Ceritanya, pas pandemi, FC Porto lagi ada financial problem. Mereka terpaksa ngelepas beberapa pemain buat longgarin keuangan klub. Dua pemain pindah ke Wolves: Fabio Silva & Vitinha.
Silva dijual permanen £35juta, sementara Vitinha di-loan semusim pakai klausul beli £17juta. Harapannya Porto, Wolves mau nebus Vitinha di akhir musim. Namanya lagi BU, it’s okay, semua cara yg paling bisa ngasih profit dicoba.
Vitinha yg seumur hidup di Portugal & temenan sm expat, akhirnya jadi expat di Inggris. Adaptasinya waktu itu sama sekali gak gampang, entah di dalam atau di luar lapangan.
Secara total, selama semusim dia main 22 kali, mostly dari bangku cadangan, bikin 1 gol & 1 assist. Temen setimnya, Fernando Marcal, pernah ditanya L’Equipe kenapa Vitinha gak works di Wolves. Jawabannya, gaya main Vitinha ga mengakomodir skema si pelatih, Nuno Espirito Santo.
Vitinha suka carry bola lama buat baca tempo, sementara Nuno maunya dia main simple & cepet ngalir. Menuju akhir musim, Nuno dipecat Wolves. Pelatih penggantinya, Bruno Lage, gak mau permanenin Vitinha. Dia pikir £17juta itu perjudian yg terlalu berisiko. Ya udah deh.
Akhirnya, buat musim 2021/22, Vitinha balik ke Porto & di-plot jadi deep lying playmaker. Pas bursa transfer, Porto nawarin Vitinha lagi ke Wolves (masih BU 😭) tapi Wolves tetep ga mau bayarin.
Eh ternyata Vitinha konsisten bagus sampe akhir musim dan dateng lah PSG nawar dia 2 kali lipat dr tawaran Porto ke Wolves, £34juta. And the rest is history.

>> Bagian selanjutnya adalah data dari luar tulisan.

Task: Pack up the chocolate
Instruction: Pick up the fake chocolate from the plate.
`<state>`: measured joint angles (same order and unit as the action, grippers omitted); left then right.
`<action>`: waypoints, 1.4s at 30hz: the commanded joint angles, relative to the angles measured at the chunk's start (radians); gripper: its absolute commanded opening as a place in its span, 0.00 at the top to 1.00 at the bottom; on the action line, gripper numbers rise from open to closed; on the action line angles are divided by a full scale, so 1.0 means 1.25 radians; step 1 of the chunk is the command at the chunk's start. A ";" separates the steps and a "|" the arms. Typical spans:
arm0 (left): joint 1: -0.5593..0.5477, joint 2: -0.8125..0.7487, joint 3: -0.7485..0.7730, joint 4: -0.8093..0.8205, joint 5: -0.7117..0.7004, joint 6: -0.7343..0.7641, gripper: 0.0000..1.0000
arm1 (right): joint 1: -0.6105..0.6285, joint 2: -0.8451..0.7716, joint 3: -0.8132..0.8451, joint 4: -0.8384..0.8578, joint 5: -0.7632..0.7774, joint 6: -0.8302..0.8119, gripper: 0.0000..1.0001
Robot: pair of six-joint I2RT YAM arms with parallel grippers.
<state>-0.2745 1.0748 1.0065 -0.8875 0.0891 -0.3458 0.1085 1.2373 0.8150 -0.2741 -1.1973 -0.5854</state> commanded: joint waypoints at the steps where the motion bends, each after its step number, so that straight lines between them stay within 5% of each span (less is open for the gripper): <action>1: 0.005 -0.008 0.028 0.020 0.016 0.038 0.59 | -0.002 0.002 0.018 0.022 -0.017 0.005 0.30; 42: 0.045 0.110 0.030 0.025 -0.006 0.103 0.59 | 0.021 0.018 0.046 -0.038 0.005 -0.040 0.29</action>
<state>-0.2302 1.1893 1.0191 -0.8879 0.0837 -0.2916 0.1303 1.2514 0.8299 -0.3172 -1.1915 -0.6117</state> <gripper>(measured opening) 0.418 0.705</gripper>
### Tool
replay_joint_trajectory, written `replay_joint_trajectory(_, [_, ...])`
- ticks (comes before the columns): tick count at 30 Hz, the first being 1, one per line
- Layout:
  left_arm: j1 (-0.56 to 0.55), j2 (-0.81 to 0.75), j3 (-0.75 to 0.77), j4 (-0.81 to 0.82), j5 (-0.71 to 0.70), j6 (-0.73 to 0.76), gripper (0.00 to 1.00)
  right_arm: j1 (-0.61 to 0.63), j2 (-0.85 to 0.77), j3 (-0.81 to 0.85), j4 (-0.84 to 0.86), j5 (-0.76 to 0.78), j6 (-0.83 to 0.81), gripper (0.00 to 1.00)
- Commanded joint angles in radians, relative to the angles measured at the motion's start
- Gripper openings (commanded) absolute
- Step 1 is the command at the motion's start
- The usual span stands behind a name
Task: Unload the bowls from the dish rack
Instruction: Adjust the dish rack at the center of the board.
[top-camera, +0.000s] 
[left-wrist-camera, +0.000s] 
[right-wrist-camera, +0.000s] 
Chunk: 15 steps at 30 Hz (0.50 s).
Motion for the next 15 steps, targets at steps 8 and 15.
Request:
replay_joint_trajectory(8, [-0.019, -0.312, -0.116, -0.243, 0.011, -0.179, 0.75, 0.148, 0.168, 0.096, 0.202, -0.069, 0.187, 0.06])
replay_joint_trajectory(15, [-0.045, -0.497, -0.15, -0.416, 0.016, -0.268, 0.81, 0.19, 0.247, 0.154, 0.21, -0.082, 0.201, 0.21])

Tahun lalu, Rio Ferdinand interviu Vitinha sblm final UCL & nanya soal ‘flop’-nya dia di Wolves. Vitinha jawab: “context is everything.”
Di atas, gue udah jelasin konteksnya. Kalo kita emang ga berjodoh sm sesuatu, mau dicoba gimana pun ga akan bisa. Bisa tanya juga ke Serge Gnabry yg 2016 ga dapet menit main di West Brom, tapi 2 tahun kemudian malah jadi starter di Bayern München.